In a single-server, disk-based configuration, techniques for database fault-tolerance start:
- Database changes (inserts, deletes, updates) are applied expeditiously to disk. Furthermore …
- … a log is kept of the (instructions for) changes. If a change is detected as not going through, it can be reapplied.
- Data is often kept in multiple copies automagically, whether that is governed by the storage systems or the DBMS itself, with background resyncing if one copy is known to go bad.
- These ideas can be pushed further into:
- High availability — the database is mirrored onto storage that is controlled by a second server, which runs the same software as the primary.
- Disaster recovery — same idea as HA, but off-site to protect against site disasters. DR often cuts various corners, as compared to same-site HA, in the speed and/or quality of service with which the remote instance would take over from the primary site.
Valuable though they are, none of these techniques protects against data corruption that occurs via software errors or security breaches, because in those cases the system will likely do a great job of making incorrect changes consistently across all copies of the data. Hence there also needs to be a backup/restore capability, key aspects of which start:
- You periodically create and lock down snapshots of the database.
- In case of comprehensive failure, you load the most recent snapshot you trust, and roll forward by re-applying changes memorialized in the log. (Of course, you avoid re-applying spurious changes that should not have occurred.)
For many users, it is essential that backups be online/continuous, rather than requiring the database to periodically be taken down.

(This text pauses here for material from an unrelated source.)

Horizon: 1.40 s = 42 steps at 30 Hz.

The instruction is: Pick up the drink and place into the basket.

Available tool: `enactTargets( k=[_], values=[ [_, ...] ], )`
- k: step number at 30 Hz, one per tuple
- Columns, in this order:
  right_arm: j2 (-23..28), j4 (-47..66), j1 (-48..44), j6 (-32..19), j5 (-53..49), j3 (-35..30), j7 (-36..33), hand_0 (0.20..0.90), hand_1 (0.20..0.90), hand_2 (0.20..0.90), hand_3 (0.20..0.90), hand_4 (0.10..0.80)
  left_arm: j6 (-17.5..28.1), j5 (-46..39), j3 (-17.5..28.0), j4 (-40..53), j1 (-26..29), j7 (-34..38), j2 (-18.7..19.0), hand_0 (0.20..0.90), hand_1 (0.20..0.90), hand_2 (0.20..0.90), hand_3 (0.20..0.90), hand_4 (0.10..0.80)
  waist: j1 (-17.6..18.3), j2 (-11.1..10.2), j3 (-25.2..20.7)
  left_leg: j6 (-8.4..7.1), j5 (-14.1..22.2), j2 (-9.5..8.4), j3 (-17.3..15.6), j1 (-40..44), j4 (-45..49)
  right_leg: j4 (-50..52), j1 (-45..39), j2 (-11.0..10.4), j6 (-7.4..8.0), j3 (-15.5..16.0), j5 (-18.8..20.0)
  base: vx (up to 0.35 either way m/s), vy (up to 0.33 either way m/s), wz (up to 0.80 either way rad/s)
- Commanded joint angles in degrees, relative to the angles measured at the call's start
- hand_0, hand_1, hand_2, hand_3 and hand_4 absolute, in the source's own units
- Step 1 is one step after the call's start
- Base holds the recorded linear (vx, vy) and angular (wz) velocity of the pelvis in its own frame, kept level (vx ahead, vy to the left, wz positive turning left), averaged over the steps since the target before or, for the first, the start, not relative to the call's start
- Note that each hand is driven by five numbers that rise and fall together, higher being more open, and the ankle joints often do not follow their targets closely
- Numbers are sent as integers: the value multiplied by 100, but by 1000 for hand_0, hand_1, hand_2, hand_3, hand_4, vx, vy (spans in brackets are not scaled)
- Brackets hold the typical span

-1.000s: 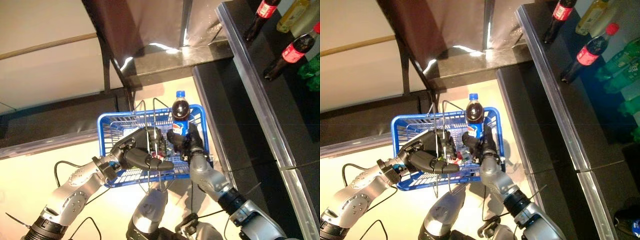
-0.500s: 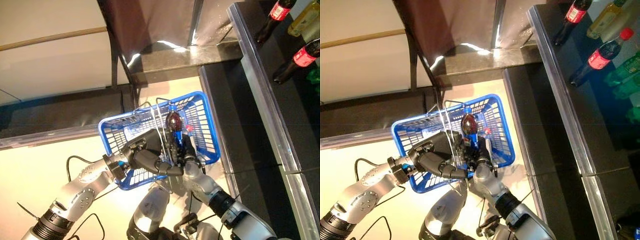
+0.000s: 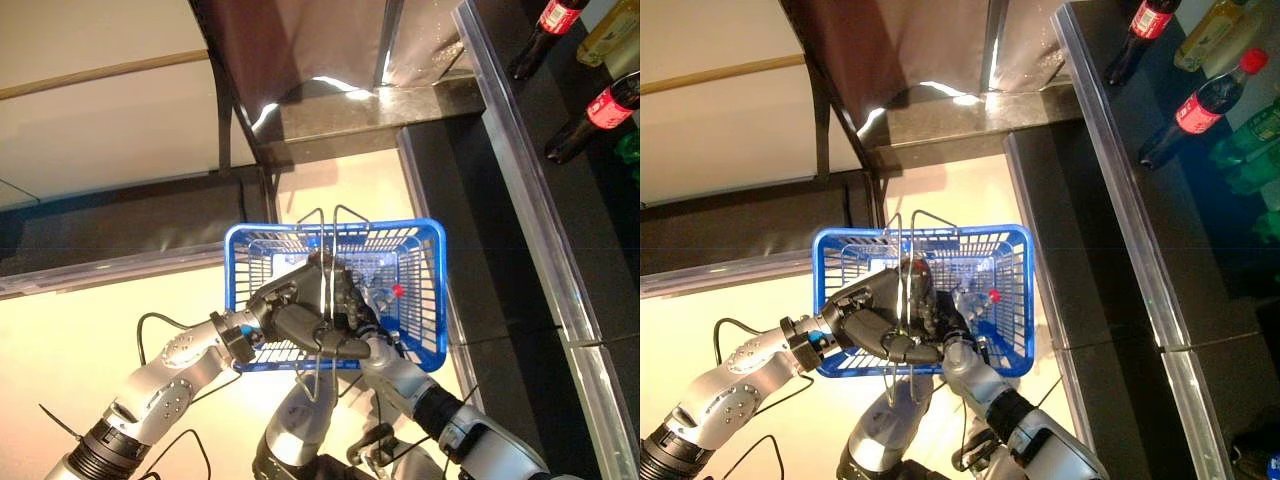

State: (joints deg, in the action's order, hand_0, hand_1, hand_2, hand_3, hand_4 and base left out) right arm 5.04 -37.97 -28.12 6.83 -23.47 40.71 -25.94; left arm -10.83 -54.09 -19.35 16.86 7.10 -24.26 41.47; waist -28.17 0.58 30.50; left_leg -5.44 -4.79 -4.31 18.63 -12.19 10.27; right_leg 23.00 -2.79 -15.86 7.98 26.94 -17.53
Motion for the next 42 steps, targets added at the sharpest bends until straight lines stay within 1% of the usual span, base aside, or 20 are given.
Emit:
enactTargets(
  k=[1,2,3,6,8,9,10,15,18,32,38,42],
  values=[
    [-600,-223,-201,-273,-511,189,271,300,300,300,200,100,1869,-953,538,2279,1343,-865,-1106,300,300,300,200,100,105,7,-981,274,265,-72,153,105,303,-314,205,54,-296,-33,1111,86,-59,9],
    [-627,-313,-181,-260,-813,176,355,300,300,300,200,100,1851,-934,536,2282,1341,-868,-1112,300,300,300,200,100,86,-23,-970,269,392,-53,130,171,310,-276,168,68,-262,-95,991,16,-5,8],
    [-626,-340,-185,-234,-976,155,378,300,300,300,200,100,1843,-932,524,2289,1351,-875,-1119,300,300,300,200,100,90,4,-974,279,266,-81,158,106,310,-310,203,53,-297,-34,1109,20,-8,8],
    [-731,-858,-249,-381,-1331,-91,613,300,300,300,200,100,1787,-931,491,2291,1412,-844,-1130,300,300,300,200,100,64,-1,-977,278,274,-77,172,113,315,-287,203,55,-310,-21,1099,4,10,8],
    [-784,-1061,-275,-356,-1700,-197,741,519,519,519,455,355,1758,-918,463,2278,1456,-797,-1141,300,300,300,200,100,57,-7,-976,283,280,-74,166,115,324,-280,201,62,-316,-26,1093,12,-3,2],
    [-794,-1158,-275,-342,-1877,-251,778,665,665,665,625,525,1744,-903,451,2270,1473,-771,-1149,300,300,300,200,100,58,-9,-974,284,281,-71,165,121,328,-274,196,63,-321,-28,1094,34,-2,-2],
    [-801,-1268,-284,-296,-2038,-322,838,900,900,900,900,800,1718,-915,458,2269,1487,-752,-1149,300,300,300,200,100,55,-12,-975,286,284,-69,166,130,328,-270,189,66,-324,-33,1090,36,1,3],
    [-805,-1894,-430,-195,-2262,-603,1004,900,900,900,900,800,1615,-910,467,2290,1559,-648,-1197,300,300,300,200,100,38,-19,-985,297,292,-64,165,136,327,-238,201,70,-332,-28,1078,14,2,1],
    [-791,-2073,-508,-139,-2155,-652,998,900,900,900,900,800,1581,-855,461,2269,1576,-601,-1260,300,300,300,200,100,40,-29,-982,299,297,-56,149,142,325,-223,212,77,-339,-30,1075,0,0,0],
    [-612,-2281,-388,-47,-1777,-748,1036,900,900,900,900,800,1556,-735,535,2228,1516,-406,-1433,300,300,300,200,100,126,-57,-1007,299,299,19,28,191,295,-115,242,52,-351,-35,1021,0,0,0],
    [-468,-1983,-257,-166,-1551,-703,896,900,900,900,900,800,1614,-715,580,2193,1417,-188,-1468,300,300,300,200,100,168,-84,-1015,288,265,55,-2,203,246,-96,266,58,-350,-36,1020,0,0,0],
    [-304,-1374,-119,-223,-1389,-665,609,900,900,900,900,800,1718,-810,716,2136,1279,-70,-1452,300,300,300,200,100,212,-121,-993,285,267,76,-19,216,230,-85,288,59,-351,-39,1023,0,0,0]
  ],
)
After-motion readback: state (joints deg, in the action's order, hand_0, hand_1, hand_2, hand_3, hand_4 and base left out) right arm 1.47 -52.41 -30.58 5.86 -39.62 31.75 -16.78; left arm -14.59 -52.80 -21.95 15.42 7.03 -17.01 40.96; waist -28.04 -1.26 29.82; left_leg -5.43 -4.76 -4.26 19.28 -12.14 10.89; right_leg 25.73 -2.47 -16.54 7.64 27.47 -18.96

None of this is restricted to what in a relational database would be single-row or at least single-table changes. Transaction semantics cover the case that several changes must either all change or all fail together. Typically all the changes are made; the system observes that they’ve all been made; only then is a commit issued which makes the changes stick. One complexity of this approach is that you need a way to quickly undo changes that don’t get committed.
Locks, latches and timestamps
If a database has more than one user, two worrisome possibilities arise:
- Two conflicting changes might be attempted against the same data.
- One user might try to read data at the moment another user’s request was changing it.
So it is common to lock the portion of the database that is being changed. A major area of competition in the early 1990s — and a big contributor to Sybase’s decline — was the granularity of locks (finer-grained is better, with row-level locking being the relational DBMS gold standard).
In-memory locks are generally called latches; I don’t know what the other differences between locks and latches are.
Increasingly many DBMS are designed with an alternative approach, MVCC (Multi-Version Concurrency Control); indeed, I’m now startled when I encounter one that makes a different choice. The essence of MVCC is that, to each portion (e.g. row) of data, the system appends very granular metadata — a flag for validation/invalidation and/or a timestamp. Except for the flags, the data is never changed until a cleanup operation; rather, new data is written, with later timestamps and validating flags. The payoff is that, while it may still be necessary to lock data against the possibility of two essentially simultaneous writes, reads can proceed without locks, at the cost of a minuscule degree of freshness. For if an update is in progress that affects the data needed for a read, the read just targets versions of the data slightly earlier in time.
MVCC has various performance implications — writes can be faster because they are append-mainly, reads may be slower, and of course the cleanup is needed. These tradeoffs seem to work well even for the query-intensive workloads of analytic RDBMS, perhaps because MVCC fits well with their highly sequential approach to I/O.
A DBMS that truly ran only in RAM would lose data each time the power turned off. Hence a memory-centric DBMS will usually also have some strategy for persisting data.